#### [Work required]
Include no pictures. Output exactly the lines from the one that contains "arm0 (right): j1" through the final line of the entries.

Data entries
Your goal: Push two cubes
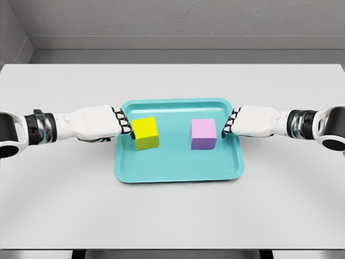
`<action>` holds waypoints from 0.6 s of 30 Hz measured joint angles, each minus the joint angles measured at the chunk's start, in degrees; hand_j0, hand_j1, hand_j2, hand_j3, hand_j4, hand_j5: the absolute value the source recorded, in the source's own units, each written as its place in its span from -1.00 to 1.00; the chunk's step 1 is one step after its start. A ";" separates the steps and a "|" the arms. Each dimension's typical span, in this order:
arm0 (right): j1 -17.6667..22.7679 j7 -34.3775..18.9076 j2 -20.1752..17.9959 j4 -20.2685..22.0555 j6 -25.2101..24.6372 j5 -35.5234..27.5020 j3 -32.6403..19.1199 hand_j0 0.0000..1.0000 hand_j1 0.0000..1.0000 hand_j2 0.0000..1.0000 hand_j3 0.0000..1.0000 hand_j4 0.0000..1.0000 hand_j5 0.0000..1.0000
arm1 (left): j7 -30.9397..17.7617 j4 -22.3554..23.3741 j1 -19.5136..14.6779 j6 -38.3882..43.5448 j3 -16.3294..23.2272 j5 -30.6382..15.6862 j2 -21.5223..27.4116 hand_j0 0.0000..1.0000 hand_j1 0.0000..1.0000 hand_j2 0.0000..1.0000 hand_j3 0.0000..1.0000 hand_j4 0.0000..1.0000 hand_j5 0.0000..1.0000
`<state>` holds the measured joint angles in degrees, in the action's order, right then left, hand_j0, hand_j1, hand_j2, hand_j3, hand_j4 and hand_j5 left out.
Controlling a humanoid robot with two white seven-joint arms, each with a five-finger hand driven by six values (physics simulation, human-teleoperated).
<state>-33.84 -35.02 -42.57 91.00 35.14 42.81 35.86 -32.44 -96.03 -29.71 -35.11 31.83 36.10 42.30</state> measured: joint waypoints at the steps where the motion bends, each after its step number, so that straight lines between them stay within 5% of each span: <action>1: 0.00 0.00 0.01 0.18 0.00 0.00 0.03 0.46 0.46 0.46 0.46 0.46 0.46 | 0.09 -0.01 0.00 0.21 -0.06 -0.04 -0.31 0.43 0.43 0.43 0.43 0.43 0.43; 18: -0.62 0.00 2.42 1.68 0.00 0.62 1.24 0.46 0.46 0.46 0.46 0.46 0.46 | -0.02 1.39 -0.96 0.03 -0.70 0.53 1.26 0.32 0.32 0.32 0.32 0.32 0.32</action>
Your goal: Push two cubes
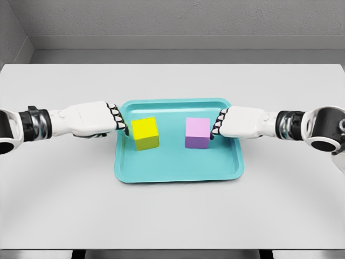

#### [Solution below]
arm0 (right): j1 -17.6667..22.7679 j7 -34.3775..18.9076 j2 -20.1752..17.9959 j4 -20.2685..22.0555 j6 -25.2101..24.6372 j5 -35.5234..27.5020 j3 -32.6403..19.1199 hand_j0 0.0000..1.0000 hand_j1 0.0000..1.0000 hand_j2 0.0000..1.0000 hand_j3 0.0000..1.0000 hand_j4 0.0000..1.0000 hand_j5 0.0000..1.0000
arm1 (left): j7 -30.9397..17.7617 j4 -22.3554..23.3741 j1 -19.5136..14.6779 j6 -38.3882..43.5448 j3 -16.3294..23.2272 j5 -30.6382..15.6862 j2 -21.5223..27.4116 hand_j0 0.0000..1.0000 hand_j1 0.0000..1.0000 hand_j2 0.0000..1.0000 hand_j3 0.0000..1.0000 hand_j4 0.0000..1.0000 hand_j5 0.0000..1.0000
`<state>` holds the measured joint angles in degrees, in the action's order, right then left, hand_j0, hand_j1, hand_j2, hand_j3, hand_j4 and hand_j5 left out.
Controlling a humanoid robot with two white seven-joint arms, each with a five-finger hand driven by six values (physics simulation, human-teleoperated).
<state>-33.84 -35.02 -42.57 91.00 35.14 42.81 35.86 -32.44 -96.03 -29.71 -35.11 31.83 36.10 42.30</state> measured: joint waypoints at the steps where the motion bends, each after its step number, so that straight lines between them stay within 5% of each span: <action>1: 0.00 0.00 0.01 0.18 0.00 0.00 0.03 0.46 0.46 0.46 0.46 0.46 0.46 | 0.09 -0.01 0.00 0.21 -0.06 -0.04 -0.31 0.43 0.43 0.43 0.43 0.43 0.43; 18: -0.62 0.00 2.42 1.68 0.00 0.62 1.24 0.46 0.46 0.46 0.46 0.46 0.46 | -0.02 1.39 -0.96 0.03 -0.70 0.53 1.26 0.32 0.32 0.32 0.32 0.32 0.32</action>
Your goal: Push two cubes

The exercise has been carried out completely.